Activity: Only the lines below starting at the one containing "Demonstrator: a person" and ending at the one containing "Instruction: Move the" belong in the answer, each copied exactly.

──────── Provided records ────────

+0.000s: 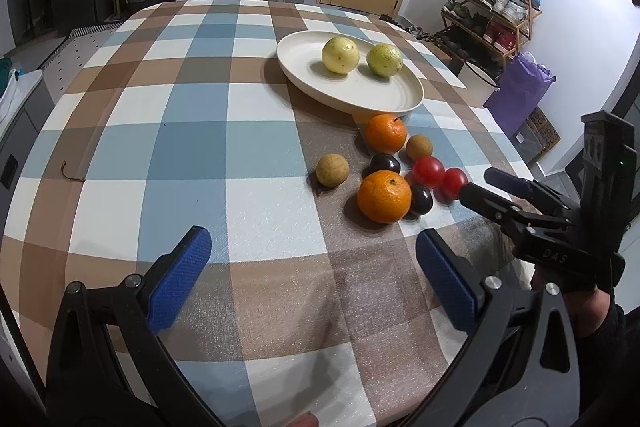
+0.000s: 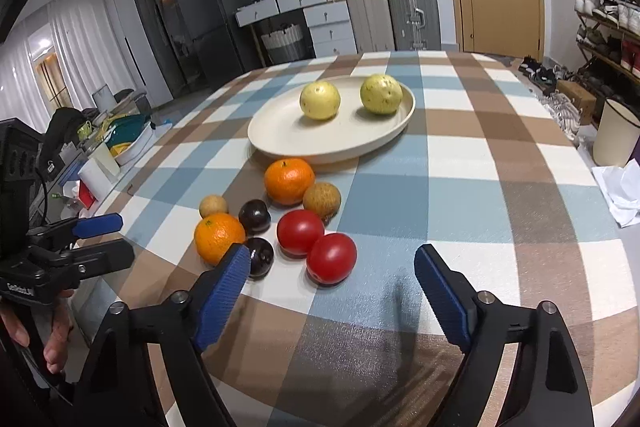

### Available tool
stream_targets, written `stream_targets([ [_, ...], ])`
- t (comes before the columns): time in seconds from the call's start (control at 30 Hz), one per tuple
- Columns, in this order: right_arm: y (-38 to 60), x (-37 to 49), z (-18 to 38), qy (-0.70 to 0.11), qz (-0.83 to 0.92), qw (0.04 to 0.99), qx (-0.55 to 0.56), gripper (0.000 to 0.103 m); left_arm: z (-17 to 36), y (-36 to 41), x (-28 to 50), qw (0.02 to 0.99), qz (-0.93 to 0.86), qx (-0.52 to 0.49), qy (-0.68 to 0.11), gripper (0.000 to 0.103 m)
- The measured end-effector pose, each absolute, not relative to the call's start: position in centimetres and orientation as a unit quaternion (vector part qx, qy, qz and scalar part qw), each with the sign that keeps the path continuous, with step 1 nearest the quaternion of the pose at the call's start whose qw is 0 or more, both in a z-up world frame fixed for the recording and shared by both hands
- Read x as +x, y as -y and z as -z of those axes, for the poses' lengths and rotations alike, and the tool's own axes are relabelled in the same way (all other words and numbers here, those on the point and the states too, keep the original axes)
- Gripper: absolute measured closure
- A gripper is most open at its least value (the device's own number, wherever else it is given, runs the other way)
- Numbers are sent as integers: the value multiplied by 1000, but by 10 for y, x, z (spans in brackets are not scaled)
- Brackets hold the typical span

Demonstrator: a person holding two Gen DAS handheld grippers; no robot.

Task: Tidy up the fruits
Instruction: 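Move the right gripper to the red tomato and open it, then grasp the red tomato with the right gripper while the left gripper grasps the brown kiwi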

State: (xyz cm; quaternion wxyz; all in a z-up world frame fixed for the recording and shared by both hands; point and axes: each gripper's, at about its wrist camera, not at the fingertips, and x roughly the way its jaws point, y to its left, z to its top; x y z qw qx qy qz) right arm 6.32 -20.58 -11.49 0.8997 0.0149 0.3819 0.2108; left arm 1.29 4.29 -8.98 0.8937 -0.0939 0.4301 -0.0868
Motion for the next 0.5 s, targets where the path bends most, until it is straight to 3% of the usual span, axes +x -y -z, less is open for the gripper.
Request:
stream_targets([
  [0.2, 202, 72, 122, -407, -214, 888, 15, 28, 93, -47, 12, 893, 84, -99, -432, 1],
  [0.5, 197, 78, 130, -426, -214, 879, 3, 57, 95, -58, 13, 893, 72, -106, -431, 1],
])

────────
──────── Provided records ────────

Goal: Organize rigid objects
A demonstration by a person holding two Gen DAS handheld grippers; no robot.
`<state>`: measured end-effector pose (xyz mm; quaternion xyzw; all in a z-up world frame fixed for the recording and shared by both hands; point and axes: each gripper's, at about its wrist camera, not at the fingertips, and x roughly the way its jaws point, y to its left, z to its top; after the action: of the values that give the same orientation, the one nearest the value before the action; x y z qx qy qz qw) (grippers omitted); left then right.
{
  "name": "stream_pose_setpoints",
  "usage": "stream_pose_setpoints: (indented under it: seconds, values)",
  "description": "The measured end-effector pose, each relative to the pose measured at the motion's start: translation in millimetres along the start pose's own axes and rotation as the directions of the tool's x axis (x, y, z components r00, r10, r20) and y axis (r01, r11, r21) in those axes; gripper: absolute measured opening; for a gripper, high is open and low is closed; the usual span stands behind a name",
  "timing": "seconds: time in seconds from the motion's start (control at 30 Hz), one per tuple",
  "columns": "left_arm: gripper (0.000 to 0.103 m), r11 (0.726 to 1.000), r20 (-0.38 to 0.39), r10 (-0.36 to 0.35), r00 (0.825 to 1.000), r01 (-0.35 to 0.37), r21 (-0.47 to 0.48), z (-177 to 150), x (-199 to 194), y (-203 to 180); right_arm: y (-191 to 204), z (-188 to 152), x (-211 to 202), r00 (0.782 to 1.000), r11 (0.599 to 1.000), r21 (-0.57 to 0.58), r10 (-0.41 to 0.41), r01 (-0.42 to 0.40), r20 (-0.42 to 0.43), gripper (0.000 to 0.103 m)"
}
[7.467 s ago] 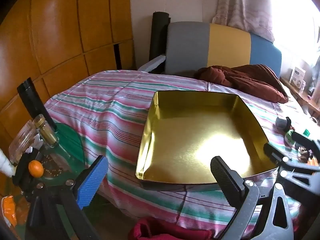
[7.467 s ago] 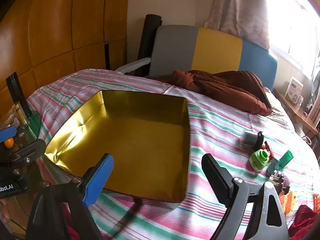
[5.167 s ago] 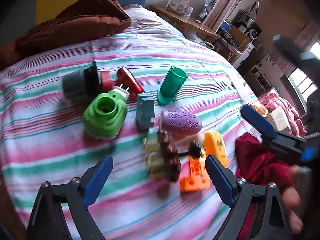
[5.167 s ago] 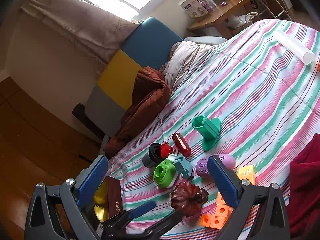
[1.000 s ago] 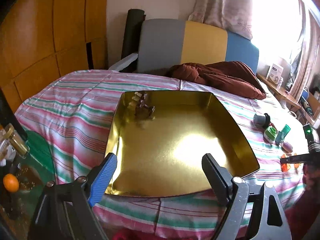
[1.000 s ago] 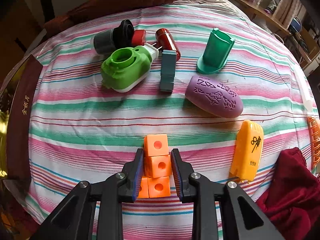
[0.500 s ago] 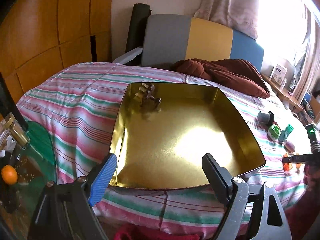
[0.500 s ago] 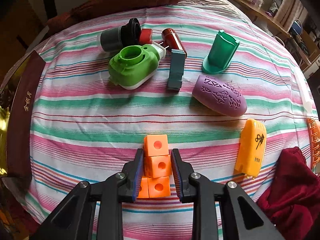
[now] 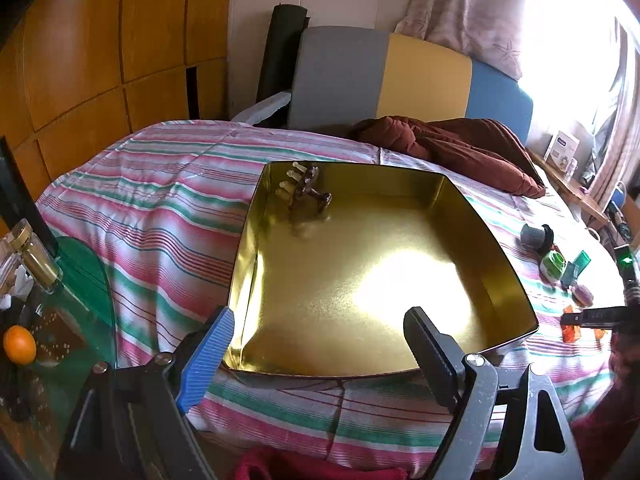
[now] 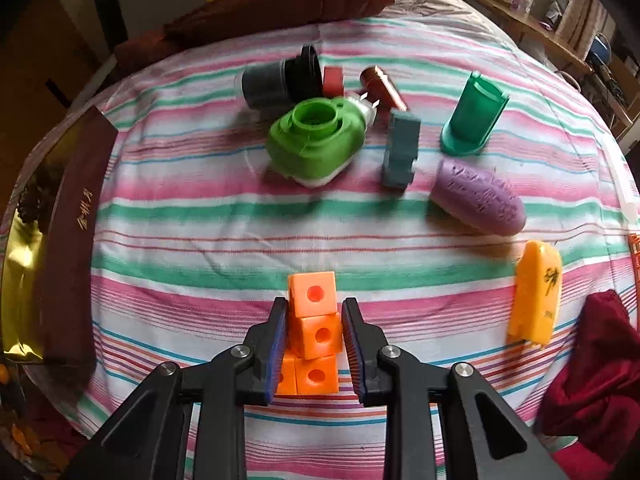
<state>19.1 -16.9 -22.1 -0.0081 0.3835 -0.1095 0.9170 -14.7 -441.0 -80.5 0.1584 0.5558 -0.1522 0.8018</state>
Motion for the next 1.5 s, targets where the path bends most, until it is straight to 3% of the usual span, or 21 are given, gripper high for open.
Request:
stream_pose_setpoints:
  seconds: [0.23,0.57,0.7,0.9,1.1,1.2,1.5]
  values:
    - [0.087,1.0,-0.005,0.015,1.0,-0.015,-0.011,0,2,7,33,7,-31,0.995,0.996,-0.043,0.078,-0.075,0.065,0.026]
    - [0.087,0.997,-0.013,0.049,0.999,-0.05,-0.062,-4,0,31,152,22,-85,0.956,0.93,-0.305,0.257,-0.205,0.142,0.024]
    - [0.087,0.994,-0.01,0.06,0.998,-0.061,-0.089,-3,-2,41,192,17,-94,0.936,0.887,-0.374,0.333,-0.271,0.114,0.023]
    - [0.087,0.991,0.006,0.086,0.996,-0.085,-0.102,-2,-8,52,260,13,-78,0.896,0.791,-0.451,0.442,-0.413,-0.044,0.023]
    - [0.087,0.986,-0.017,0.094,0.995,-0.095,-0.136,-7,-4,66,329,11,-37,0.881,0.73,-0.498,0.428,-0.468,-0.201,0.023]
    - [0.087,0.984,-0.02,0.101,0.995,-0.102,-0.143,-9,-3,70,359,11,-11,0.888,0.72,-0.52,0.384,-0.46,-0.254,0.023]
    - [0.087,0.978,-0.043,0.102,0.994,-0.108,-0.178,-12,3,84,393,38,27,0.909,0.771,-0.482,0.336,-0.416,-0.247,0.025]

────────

Your solution:
Demonstrator: a person holding two Gen DAS handheld grippers; no robot.

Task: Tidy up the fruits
Instruction: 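Move the right gripper to the red tomato and open it, then grasp the red tomato with the right gripper while the left gripper grasps the brown kiwi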

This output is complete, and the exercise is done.